• _Exercise_: The stretch from the line with "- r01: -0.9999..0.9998" through the line with "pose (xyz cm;" in the records below: write it out exactly, and nothing else.

── Data shown ──

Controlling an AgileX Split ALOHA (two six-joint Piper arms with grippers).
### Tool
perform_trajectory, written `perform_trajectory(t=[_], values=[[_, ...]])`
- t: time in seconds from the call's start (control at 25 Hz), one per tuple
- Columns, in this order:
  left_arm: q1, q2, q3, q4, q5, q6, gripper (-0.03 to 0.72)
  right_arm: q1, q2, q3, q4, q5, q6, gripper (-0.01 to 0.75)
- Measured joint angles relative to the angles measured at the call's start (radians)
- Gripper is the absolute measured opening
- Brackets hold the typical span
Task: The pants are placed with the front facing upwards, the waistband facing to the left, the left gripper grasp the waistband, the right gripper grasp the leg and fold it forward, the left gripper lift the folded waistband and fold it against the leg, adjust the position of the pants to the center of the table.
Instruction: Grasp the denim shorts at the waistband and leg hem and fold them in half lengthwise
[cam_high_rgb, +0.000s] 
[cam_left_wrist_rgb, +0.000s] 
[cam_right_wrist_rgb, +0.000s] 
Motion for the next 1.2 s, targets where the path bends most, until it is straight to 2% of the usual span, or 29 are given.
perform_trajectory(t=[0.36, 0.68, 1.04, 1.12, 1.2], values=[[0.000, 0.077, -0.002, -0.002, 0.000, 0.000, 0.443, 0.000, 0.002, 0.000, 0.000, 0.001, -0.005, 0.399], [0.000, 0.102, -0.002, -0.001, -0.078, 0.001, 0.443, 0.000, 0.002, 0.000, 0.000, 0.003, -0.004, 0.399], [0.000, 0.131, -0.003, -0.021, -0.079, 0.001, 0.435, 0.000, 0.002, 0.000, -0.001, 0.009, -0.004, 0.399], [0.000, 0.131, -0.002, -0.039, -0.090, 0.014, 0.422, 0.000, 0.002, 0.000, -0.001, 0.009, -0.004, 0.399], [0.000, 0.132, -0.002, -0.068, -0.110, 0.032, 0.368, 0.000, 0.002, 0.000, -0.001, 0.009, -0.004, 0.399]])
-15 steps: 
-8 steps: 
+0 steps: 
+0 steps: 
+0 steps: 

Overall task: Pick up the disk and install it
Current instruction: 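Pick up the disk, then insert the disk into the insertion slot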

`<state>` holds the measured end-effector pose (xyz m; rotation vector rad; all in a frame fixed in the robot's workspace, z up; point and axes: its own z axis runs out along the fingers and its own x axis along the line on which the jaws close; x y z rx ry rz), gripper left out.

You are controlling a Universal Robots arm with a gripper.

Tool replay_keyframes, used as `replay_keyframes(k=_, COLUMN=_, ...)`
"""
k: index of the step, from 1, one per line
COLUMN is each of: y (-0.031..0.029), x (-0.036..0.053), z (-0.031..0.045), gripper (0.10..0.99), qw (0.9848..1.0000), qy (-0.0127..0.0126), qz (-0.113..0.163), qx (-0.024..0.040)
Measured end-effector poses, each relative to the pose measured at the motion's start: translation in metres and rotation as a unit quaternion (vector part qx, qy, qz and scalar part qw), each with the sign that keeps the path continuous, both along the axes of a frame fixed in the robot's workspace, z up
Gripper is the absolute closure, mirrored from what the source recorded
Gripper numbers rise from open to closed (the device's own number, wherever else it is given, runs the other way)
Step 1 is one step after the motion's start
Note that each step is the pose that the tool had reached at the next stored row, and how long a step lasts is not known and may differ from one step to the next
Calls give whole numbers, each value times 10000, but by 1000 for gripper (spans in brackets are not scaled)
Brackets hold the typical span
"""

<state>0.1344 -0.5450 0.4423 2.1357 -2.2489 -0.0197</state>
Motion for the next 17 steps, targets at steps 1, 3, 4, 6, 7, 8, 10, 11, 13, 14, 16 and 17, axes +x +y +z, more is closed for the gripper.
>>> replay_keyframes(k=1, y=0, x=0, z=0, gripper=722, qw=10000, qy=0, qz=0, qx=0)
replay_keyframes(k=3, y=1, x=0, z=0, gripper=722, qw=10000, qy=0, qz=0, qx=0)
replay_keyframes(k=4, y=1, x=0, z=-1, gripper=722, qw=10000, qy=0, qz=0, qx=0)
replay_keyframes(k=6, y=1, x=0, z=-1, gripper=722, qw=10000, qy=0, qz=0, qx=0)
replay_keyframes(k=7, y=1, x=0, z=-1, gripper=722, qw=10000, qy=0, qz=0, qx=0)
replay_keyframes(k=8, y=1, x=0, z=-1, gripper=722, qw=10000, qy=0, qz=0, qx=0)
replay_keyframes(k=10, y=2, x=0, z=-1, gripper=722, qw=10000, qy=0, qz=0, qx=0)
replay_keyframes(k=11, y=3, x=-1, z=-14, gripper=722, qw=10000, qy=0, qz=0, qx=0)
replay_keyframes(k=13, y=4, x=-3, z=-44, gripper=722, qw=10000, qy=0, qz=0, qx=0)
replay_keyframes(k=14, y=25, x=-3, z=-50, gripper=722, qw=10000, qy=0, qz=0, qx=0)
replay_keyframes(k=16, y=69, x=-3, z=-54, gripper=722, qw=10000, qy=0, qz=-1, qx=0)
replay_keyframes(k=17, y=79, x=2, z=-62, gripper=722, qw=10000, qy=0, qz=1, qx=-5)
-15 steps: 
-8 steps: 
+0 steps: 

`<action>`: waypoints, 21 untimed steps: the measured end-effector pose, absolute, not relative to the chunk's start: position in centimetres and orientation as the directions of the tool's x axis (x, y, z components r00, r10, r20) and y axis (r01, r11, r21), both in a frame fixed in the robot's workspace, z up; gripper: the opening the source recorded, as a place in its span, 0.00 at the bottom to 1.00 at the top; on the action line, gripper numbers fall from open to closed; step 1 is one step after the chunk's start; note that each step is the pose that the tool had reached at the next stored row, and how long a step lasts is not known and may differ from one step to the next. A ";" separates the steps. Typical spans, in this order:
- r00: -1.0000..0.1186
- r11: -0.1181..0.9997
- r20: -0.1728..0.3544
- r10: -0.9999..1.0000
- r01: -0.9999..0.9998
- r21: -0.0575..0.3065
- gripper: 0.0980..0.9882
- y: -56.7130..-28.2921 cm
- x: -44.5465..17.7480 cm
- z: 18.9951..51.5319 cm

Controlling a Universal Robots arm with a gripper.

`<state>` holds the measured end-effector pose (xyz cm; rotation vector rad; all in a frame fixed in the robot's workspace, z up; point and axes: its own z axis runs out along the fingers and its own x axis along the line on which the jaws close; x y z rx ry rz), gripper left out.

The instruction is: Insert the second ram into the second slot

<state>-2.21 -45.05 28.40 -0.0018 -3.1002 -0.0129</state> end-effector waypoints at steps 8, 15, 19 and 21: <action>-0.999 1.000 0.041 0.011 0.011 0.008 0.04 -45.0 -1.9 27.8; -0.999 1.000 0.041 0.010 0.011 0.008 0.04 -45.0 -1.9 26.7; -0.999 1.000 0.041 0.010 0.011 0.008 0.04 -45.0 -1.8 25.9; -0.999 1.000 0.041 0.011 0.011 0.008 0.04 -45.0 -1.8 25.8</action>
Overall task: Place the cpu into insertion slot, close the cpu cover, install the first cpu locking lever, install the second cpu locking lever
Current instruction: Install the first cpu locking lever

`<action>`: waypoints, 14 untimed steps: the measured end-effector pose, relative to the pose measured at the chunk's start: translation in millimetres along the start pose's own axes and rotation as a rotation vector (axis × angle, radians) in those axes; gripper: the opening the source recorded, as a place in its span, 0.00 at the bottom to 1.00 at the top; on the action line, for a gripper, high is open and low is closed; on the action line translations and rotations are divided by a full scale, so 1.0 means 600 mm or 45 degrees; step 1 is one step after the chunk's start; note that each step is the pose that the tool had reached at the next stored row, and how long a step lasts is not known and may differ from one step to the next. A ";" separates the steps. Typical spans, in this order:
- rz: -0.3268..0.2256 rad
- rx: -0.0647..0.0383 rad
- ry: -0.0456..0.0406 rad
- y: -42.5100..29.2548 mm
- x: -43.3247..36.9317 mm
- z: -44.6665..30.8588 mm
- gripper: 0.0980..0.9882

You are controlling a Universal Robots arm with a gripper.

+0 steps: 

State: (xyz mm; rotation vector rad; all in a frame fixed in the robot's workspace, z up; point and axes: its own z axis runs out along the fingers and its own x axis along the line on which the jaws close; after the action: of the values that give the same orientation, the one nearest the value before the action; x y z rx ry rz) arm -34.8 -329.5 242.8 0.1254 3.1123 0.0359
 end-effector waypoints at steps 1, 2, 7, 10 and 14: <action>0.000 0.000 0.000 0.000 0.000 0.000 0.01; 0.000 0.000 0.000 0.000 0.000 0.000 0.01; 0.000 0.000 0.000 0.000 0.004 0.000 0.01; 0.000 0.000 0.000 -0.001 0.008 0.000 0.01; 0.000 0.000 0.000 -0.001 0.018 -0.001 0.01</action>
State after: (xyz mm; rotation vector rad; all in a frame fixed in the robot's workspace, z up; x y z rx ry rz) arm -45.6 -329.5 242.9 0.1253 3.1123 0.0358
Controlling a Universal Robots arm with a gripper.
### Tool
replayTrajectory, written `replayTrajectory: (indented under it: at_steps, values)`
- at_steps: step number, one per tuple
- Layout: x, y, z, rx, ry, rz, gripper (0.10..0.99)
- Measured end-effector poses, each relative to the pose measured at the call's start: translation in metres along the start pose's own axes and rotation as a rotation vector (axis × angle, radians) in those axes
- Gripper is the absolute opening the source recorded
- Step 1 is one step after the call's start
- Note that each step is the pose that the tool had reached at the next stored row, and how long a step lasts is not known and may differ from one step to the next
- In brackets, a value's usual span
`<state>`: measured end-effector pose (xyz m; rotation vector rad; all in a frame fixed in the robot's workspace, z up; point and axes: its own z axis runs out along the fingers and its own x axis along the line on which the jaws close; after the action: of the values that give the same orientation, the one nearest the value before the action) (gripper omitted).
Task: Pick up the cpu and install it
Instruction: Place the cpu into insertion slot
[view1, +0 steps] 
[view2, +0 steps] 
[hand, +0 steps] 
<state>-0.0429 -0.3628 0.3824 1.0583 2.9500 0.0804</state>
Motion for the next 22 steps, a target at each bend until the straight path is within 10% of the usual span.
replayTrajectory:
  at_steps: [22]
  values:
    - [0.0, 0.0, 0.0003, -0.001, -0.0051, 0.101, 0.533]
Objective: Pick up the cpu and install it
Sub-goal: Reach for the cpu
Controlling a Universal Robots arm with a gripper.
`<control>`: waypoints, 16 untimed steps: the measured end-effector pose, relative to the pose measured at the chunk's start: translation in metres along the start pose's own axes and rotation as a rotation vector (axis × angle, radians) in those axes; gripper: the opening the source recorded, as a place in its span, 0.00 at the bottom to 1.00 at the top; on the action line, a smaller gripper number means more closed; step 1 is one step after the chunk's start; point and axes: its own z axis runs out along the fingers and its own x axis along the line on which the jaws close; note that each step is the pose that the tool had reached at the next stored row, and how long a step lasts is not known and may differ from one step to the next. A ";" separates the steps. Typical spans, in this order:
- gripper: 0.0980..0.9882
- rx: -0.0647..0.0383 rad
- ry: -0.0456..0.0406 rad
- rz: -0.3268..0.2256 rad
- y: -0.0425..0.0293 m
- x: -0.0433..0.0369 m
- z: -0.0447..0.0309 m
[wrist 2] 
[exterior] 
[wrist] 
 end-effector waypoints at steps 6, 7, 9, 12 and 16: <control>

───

• _Reply_:
- r01: -0.9999..0.9998
- r21: -0.0575..0.3065
- gripper: 0.0980..0.9882
- y: -56.7130..-28.2921 cm
- x: -44.5465..17.7480 cm
- z: 18.9951..51.5319 cm

Controlling a Universal Robots arm with a gripper.

`<state>` holds the measured end-effector pose (xyz cm; rotation vector rad; all in a frame fixed in the robot's workspace, z up; point and axes: its own z axis runs out along the fingers and its own x axis along the line on which the jaws close; x y z rx ry rz), gripper left out.

The work on this exercise is now complete.